The first Ashes cricket test that concluded earlier today ago in England triggered this post.
This post is again related to the Decision Review System (DRS) that combines machine and human intelligence to support evidence-driven out/not-out decisions in cricket. The previous cricket-related post can be found here where a reader critiqued an earlier post on the false positives issue of DRS (that saw a lot of visits last week during this cricket match). It's now apparent that England won the match thanks in part to their superior use of DRS compared to Australia.
The DRS consists of 3 components:
1. The human (a team of umpires, camera manners, and hardware operators)
2. The hardware (hot-spot, slow-mo cameras, snick-o-meters, etc). These are the data gathering devices.
3. The Analytics and Software (ball-tracking and optimal trajectory prediction, aka 'Hawkeye' based system)
This gives us three separate (but possibly correlated) sources of error:
a. Operator error
b. Hardware error: Technology limitations - resolution, video frame rates, hardware sensitivity, etc. may be inadequate at times for sporting action that occurs as fast as 100 mph or spin at 2000 rpm ...
c. Prediction algorithm error: Given such variations in sporting action, a forecast of the future trajectory of the ball is also subject to uncertainty.
A smart user, after sufficient experience with the system, will be able to grasp the strengths and limitations of the system. In test cricket, a team is allowed no more than two unsuccessful DRS reviews per inning. Thus it is a scarce resource that must be cleverly used to maximize benefit. In fact, the DRS is an example of a situation where the use of a decision support system (DSS) itself involves decision-making under uncertainty using a meta optimization model.
Optimal Usage of DRS
There are several factors that dictate when the trigger must be pulled by a cricket captain to invoke DRS to try and overturn an on-field umpiring decision.
i. The probability of success (p)
ii. The incremental reward, given a successful review (R)
iii. The cost of an unsuccessful review = cost of status quo (set to 0, normalized)
iv. The expected future value of having no more than k reviews still available in the inventory (concave, decreasing f(k), with f(0) = 0).
Reviewing only based on (ii) is a like a "Hail Mary" and banks on hope. On the other hand, paying exclusive attention to (i) may not be the best approach either, since it can result in a captain using up the reviews quickly, reducing the chances of taking advantage of the DRS later when "you need it the most". A person who doesn't use DRS at all (or too late to have an impact) leaves unclaimed reward on the table.
We'll start with a simple model.
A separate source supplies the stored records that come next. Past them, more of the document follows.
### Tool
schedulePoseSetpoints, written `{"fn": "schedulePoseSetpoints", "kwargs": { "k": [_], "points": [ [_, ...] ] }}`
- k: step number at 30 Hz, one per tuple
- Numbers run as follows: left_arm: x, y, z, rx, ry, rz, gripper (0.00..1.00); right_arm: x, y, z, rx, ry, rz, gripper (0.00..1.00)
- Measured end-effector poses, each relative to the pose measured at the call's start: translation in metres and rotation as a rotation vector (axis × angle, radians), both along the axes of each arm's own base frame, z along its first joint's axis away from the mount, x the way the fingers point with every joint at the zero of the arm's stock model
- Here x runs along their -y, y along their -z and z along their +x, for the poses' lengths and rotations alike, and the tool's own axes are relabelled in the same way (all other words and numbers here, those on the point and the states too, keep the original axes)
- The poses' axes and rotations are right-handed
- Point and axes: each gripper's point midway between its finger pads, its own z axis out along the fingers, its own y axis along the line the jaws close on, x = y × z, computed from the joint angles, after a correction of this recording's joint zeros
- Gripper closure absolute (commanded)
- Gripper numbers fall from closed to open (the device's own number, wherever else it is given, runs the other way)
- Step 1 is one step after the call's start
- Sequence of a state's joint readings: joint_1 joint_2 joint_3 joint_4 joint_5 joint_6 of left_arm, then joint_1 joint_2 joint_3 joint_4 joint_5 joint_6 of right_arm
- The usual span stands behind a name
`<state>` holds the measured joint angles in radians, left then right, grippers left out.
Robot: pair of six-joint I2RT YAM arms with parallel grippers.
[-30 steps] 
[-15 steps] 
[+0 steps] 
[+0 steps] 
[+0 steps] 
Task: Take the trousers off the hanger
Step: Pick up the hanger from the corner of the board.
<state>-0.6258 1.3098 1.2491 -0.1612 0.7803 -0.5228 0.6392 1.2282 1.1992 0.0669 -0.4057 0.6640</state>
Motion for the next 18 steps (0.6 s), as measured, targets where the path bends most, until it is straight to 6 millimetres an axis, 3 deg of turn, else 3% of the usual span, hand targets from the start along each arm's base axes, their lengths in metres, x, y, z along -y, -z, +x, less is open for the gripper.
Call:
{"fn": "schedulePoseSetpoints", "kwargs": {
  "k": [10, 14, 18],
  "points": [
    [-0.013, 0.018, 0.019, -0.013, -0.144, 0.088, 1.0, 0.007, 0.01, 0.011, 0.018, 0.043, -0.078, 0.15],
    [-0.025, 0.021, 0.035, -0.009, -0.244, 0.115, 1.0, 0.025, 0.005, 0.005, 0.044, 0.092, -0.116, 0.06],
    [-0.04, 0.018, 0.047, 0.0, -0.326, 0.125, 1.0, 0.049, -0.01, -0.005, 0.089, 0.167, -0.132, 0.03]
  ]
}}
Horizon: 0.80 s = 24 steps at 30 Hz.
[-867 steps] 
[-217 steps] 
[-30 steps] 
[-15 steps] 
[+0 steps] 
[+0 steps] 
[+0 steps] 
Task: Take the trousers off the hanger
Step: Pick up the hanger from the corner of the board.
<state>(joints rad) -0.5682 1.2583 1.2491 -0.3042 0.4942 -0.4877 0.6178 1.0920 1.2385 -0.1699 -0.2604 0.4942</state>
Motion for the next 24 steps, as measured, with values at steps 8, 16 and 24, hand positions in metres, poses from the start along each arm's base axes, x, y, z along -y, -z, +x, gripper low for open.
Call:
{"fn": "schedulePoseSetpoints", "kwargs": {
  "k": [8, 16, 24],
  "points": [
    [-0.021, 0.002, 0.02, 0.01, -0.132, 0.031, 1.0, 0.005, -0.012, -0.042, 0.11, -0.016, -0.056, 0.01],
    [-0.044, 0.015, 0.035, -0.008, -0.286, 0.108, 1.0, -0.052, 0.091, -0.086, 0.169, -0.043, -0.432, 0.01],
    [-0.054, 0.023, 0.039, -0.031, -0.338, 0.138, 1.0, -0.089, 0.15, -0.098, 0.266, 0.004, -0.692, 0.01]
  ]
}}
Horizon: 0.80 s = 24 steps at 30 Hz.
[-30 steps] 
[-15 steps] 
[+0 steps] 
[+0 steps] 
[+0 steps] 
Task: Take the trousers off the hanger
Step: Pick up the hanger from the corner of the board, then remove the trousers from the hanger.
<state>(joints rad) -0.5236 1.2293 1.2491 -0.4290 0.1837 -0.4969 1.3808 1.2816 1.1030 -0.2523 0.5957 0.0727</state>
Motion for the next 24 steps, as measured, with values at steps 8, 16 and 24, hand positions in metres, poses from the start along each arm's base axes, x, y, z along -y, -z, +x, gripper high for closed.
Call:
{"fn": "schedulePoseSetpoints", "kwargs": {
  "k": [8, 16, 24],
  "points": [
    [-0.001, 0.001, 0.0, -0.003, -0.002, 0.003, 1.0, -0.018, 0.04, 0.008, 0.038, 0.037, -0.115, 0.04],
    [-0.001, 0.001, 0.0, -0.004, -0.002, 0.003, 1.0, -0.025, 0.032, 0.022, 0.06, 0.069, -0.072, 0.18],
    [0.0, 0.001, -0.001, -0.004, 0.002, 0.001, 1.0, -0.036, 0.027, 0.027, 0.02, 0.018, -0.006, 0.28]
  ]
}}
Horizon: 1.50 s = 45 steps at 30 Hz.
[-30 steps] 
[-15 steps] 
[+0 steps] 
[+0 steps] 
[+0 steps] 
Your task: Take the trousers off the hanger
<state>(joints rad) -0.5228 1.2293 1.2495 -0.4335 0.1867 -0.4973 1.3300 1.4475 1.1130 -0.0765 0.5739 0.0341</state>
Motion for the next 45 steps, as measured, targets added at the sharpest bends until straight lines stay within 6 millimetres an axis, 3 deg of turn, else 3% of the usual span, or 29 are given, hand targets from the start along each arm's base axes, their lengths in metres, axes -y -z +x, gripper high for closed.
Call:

It's not perfect, or the best, but merely a good starting point for further negotiations.
The value of do-nothing = f(k).
The value of a DRS review = p[R + f(k)] + (1-p)[f(k-1)] = pR + pf(k) + (1-p)f(k-1).
It is beneficial to go for a review when:
pR > (1-p)[f(k) - f(k-1)] or
p/(1-p) > [f(k) - f(k-1)]/R
i.e., odds must be greater than marginal value of a review / marginal reward
In other words:
it is good to review when the odds of overturning the on-field decision exceeds the ratio of the expected cost of losing a DRS review, to the expected incremental reward.
Use Case: for fifty-fifty calls (p = 0.5) with a single DRS review in the inventory, you would want to review only if you are convinced that the present reward is likely to exceed the value of not having DRS for the remainder of the innings. For a fixed reward, the RHS increases steeply after the first unsuccessful review due to the concave f. To be really safe, you want to risk a second and final unsuccessful review only when you can trigger a truly game-changing decision that greatly increases the chances of winning the match. In general, R may neither be a strictly increasing nor a decreasing function of time. This is especially true in limited-overs cricket where a game-changing event can occur very early in the game. However in soccer, baseball, or basketball, R can be reasonably approximated as an increasing function over time. In general, it makes sense to save the review for the end-game. In any sporting event, including cricket, which is heading for a close finish, it may be beneficial to delay the use of a review.
In the Ashes test, Michael Clarke, the Australian captain appeared to pay more attention to 'R' and less attention to 'f', and was left without recourse at a crucial stage, and this hurt his team. On the other hand, the England skipper Alastair Cook delayed the use of DRS: The last wicket of a closely contested match fell when the game had reached a climax (R = R_max), and was DRS-induced. Thus, optimally delaying DRS involves the constant assessing and updating of risk versus reward and pulling the trigger when the odds are in your favor.
Analytical Decision Support Systems
A smart organization will aware of the strengths, weakness, and value of DSS based decisions. In some industries that are characterized by shrinking margins, even small incremental gains in market-share or profitability using DSS can alter the competitive landscape of the market. This motivates an interesting question: If two firms employ the same decision analytics suite provided by the same vendor, does it necessarily cancel out? or like in cricket, can one firm do a better job of maximizing value from the DSS to gain a competitive advantage?
It turns out, that wicketkeeper Matt Prior was instrumental in ensuring England's good DRS strategy. As we all know, a good prior saves your posterior during crunch time!